Le désespoir des anges, Henri Kénol

Ecrit par Cathy Garcia , le Mercredi, 02 Octobre 2013. , dans Actes Sud, Les Livres, Critiques, La Une Livres, Roman

Le désespoir des anges, avril 2013, 326 pages, 21,80 € . Ecrivain(s): Henri Kénol Edition: Actes Sud

 

Ce roman qui se déroule à Haïti est un roman coup de poing, sans concession, qui nous plonge au cœur de la Cité, ces quartiers à la périphérie de Port-au-Prince, ville qui ne sera jamais citée autrement que par le terme de centre-ville, en opposition à ces ghettos tombés entre les mains de gangs d’une violence qui n’a d’équivalent que la misère dont ils sont issus. Peu importe la qualité de la graine, pour survivre dans ce terreau-là, elle ne pourra devenir que mauvaise.

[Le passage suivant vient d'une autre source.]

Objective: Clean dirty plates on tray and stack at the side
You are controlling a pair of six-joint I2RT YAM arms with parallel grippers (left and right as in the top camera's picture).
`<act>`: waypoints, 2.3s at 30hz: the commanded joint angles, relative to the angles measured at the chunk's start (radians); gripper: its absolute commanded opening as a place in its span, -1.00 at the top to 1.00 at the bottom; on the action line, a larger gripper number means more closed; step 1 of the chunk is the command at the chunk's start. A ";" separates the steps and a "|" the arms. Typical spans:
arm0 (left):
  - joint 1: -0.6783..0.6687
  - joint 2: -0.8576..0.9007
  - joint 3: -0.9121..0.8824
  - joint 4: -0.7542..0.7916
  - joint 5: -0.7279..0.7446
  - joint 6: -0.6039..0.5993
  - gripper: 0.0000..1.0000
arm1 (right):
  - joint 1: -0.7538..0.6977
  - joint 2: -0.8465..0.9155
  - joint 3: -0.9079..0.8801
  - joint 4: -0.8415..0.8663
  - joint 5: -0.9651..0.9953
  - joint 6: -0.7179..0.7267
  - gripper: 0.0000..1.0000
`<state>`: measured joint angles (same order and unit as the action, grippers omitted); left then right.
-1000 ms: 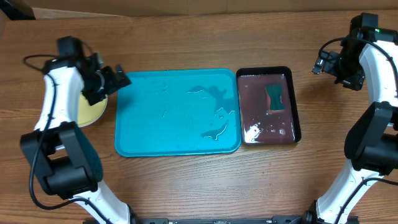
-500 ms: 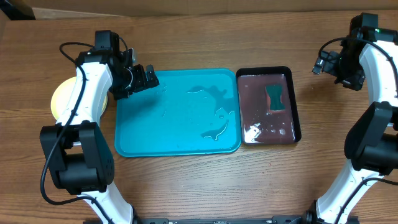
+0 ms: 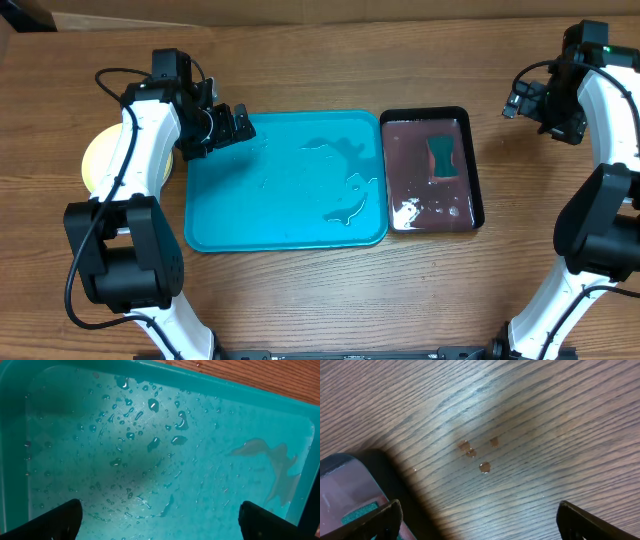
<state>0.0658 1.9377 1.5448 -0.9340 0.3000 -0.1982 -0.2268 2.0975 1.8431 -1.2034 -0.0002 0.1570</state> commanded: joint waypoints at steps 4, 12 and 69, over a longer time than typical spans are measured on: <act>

Des gangs qui maintiennent leur pouvoir tout en servant, chef après chef, car les têtes tombent vite, le Président et ses sbires, y compris leurs intérêts étrangers, chez qui là aussi, sinon plus, trafic, violence et corruption sont les maîtres mots. Ainsi les gangs fournissent d’innombrables mains sales et promptes à faire parler fusils et machettes, les malheureusement trop fameuses « chimères » d’un président dont le nom ne sera pas cité. Qu’importe, l’histoire se répète à Haïti comme ailleurs. Des hommes de mains pour semer la terreur dans la population, faire taire des opposants et manifestants gênants. En échange, les zotobrés, les notables, ferment les yeux sur les abominations commises dans les territoires-prison qui sont sous contrôle des gangs, ces quartiers miséreux et cette population dont personne ne veut ailleurs, ils y envoient parfois discrètement des bulldozers pour enterrer les morts et cacher les charniers quand ils sont trop nombreux…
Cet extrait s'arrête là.